- **WORK ORDER**
Going through the data below, copy out each line where the word "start" shows up.

--

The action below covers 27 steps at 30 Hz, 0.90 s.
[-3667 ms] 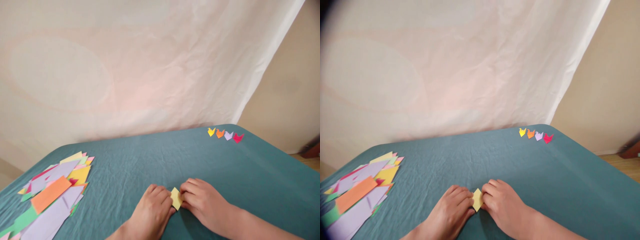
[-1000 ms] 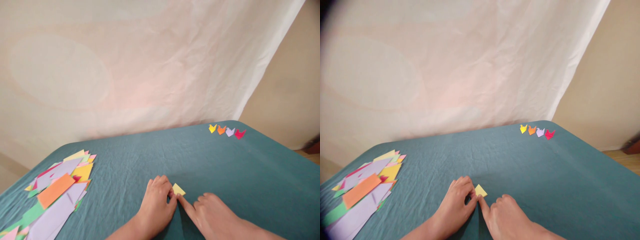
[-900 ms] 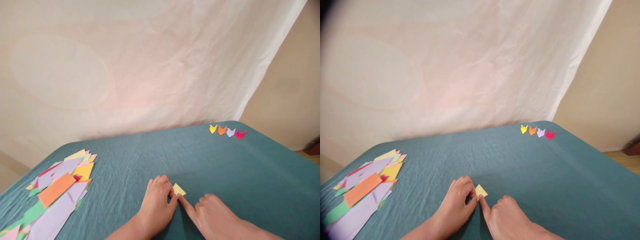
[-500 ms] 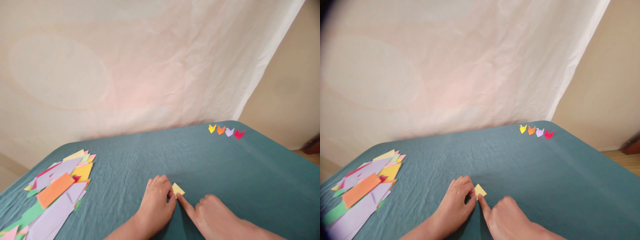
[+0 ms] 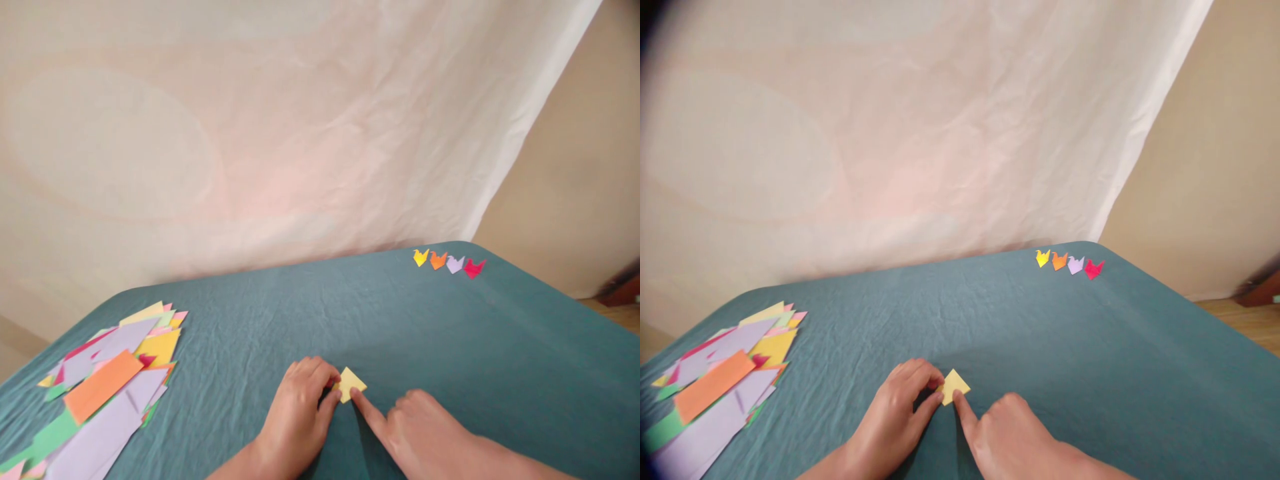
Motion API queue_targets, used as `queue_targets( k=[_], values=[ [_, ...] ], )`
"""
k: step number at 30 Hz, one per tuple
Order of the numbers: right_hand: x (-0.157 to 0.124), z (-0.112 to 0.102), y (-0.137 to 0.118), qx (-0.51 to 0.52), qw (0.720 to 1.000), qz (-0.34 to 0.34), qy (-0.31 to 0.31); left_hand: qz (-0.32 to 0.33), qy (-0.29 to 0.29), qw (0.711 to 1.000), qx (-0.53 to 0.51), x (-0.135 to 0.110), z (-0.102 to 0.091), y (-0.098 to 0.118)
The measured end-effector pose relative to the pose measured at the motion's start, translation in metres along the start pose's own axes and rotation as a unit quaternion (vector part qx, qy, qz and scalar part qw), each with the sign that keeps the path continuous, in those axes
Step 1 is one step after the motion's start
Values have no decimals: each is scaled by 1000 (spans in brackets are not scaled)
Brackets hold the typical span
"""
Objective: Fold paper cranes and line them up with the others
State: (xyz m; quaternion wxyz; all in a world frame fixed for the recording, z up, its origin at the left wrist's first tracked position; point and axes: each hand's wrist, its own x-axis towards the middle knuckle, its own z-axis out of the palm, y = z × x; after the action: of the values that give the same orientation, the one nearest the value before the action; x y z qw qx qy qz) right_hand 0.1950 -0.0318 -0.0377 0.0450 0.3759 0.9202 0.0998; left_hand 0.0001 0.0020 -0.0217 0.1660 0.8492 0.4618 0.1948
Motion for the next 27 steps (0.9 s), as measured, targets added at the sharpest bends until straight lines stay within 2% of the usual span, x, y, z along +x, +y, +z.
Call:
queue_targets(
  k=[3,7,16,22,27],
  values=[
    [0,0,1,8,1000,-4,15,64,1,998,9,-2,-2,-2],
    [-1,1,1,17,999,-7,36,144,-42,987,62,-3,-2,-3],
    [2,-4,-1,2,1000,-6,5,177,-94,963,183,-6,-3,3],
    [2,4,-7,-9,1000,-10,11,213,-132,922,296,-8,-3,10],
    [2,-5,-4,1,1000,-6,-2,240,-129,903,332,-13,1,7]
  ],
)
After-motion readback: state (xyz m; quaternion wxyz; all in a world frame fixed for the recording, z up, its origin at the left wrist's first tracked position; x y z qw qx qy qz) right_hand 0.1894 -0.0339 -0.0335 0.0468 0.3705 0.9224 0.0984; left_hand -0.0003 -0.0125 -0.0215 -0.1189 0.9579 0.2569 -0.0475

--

- **ANSWER SPACE**
The measured end-effector pose relative to the pose measured at the motion's start, translation in metres along the start pose's own axes and rotation as a unit quaternion (vector part qx, qy, qz and scalar part qw), each with the sign that keeps the path continuous, in those axes
Step 1 is one step after the motion's start

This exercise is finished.